### WHAT THE TASK ASKS:
The listing must be copied out in full and exactly; no images go with it.

BEGIN

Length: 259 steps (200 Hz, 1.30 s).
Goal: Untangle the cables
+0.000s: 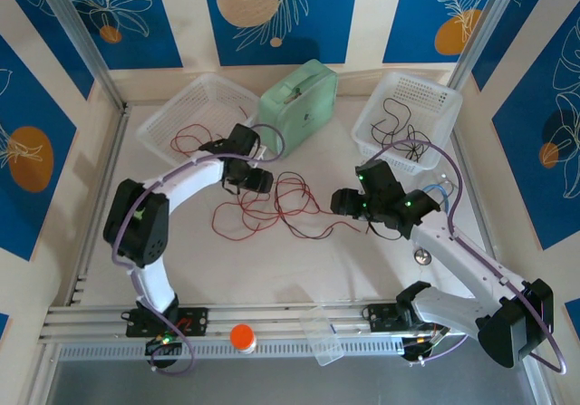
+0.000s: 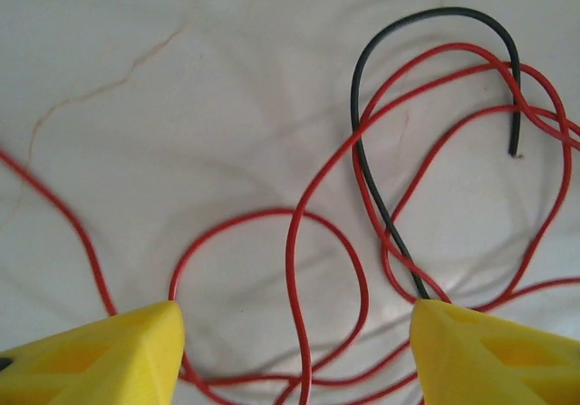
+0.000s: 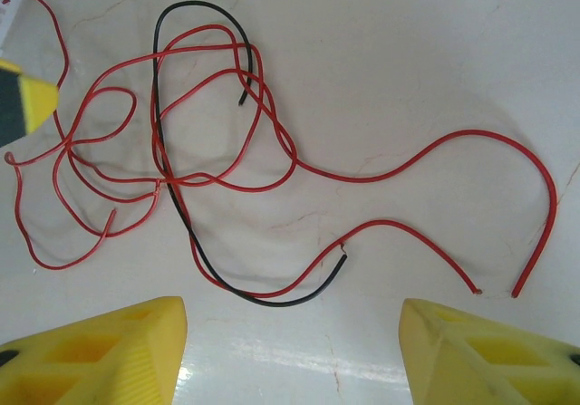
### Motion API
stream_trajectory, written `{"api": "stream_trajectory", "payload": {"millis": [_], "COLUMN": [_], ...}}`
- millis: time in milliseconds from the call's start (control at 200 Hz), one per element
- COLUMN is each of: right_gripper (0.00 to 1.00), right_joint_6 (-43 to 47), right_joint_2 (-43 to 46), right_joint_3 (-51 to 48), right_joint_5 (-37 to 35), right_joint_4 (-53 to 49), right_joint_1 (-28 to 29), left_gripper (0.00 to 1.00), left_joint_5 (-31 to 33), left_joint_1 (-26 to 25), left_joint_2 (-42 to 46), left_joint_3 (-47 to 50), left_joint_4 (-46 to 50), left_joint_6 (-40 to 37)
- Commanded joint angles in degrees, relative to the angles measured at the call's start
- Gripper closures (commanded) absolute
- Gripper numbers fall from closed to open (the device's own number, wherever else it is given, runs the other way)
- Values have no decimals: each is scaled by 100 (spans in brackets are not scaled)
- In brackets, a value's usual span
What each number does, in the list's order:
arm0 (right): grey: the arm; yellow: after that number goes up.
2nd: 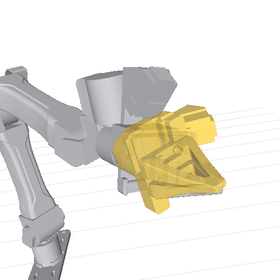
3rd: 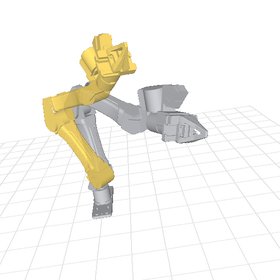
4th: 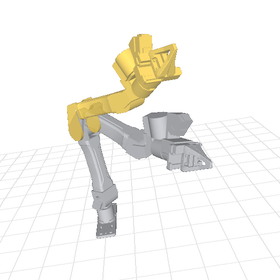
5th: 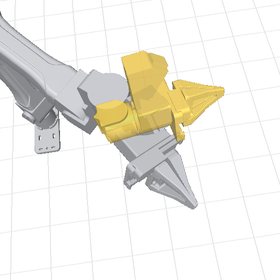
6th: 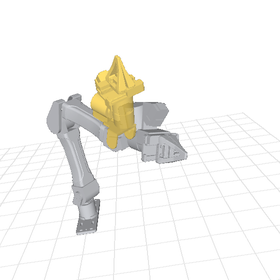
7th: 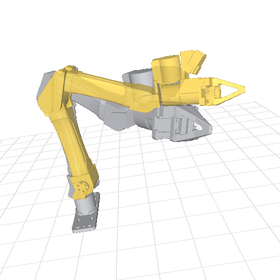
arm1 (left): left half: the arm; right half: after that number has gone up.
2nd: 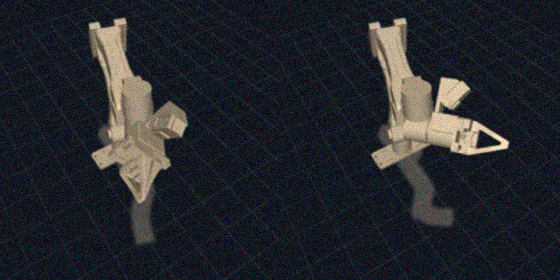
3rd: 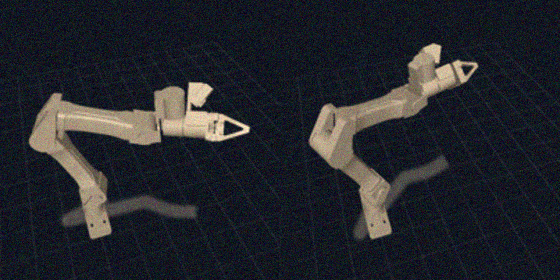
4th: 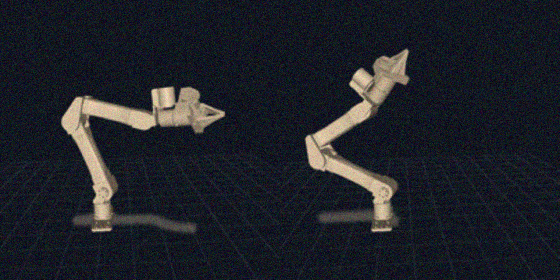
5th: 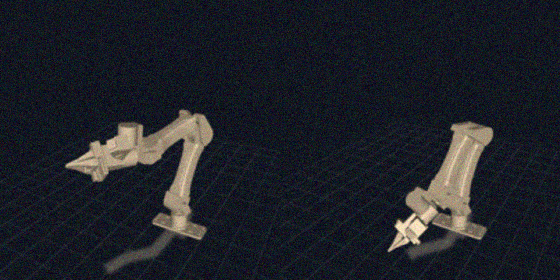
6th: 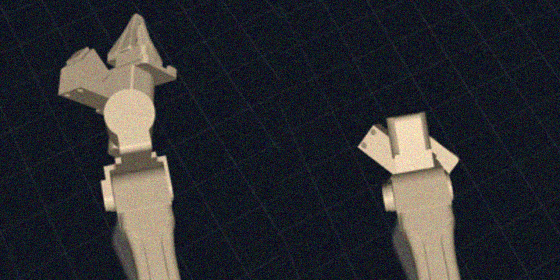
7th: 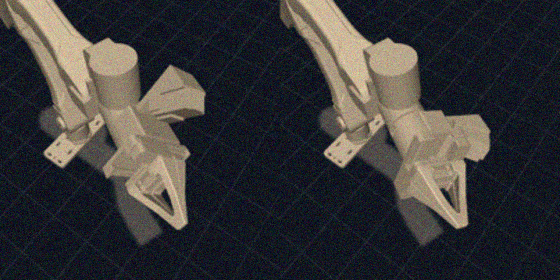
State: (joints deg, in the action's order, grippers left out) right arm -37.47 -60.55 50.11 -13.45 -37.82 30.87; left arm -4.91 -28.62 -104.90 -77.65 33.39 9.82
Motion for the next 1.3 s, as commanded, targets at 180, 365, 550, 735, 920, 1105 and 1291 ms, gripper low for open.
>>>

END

### YOUR SOLUTION:
Length: 259 steps (200 Hz, 1.30 s).
Goal: Untangle the cables
+0.000s: 
+0.000s: 
+0.000s: 
### Motion API
stream_trajectory, written `{"api": "stream_trajectory", "payload": {"millis": [_], "COLUMN": [_], ...}}`
- millis: time in milliseconds from the call's start (control at 200 Hz), one per element
- COLUMN is each of: right_gripper (0.00 to 1.00), right_joint_6 (-43 to 47), right_joint_2 (-43 to 46), right_joint_3 (-51 to 48), right_joint_5 (-37 to 35), right_joint_4 (-53 to 49), right_joint_1 (-28 to 29), left_gripper (0.00 to 1.00), left_joint_5 (-31 to 33), left_joint_1 (-26 to 25), left_joint_2 (-42 to 46), left_joint_3 (-47 to 50), left_joint_4 (-46 to 50), left_joint_6 (-40 to 37)
- Commanded joint angles in degrees, relative to the angles measured at the call's start
- Gripper closures (commanded) absolute
- Gripper numbers fall from closed to open (the device's own number, wherever else it is given, runs the other way)
- Values have no decimals: each is scaled by 100 (spans in brackets are not scaled)
- In brackets, a value's usual span
What each number does, in the list's order:
arm0 (right): grey: the arm; yellow: after that number goes up.
2nd: 
3rd: 
4th: 
5th: 
6th: 
7th: 
arm1 (left): left half: the arm; right half: after that number has gone up.
2nd: 
3rd: 
4th: 
5th: 
6th: 
7th: 
State: (joints deg, in the action's order, grippers left out) right arm -37.47 -60.55 50.11 -13.45 -37.82 30.87; left arm -4.91 -28.62 -104.90 -77.65 33.39 9.82
Motion for the next 1.3 s, as commanded, targets at 180, 365, 550, 735, 920, 1105 and 1291 ms, gripper low for open.
>>>

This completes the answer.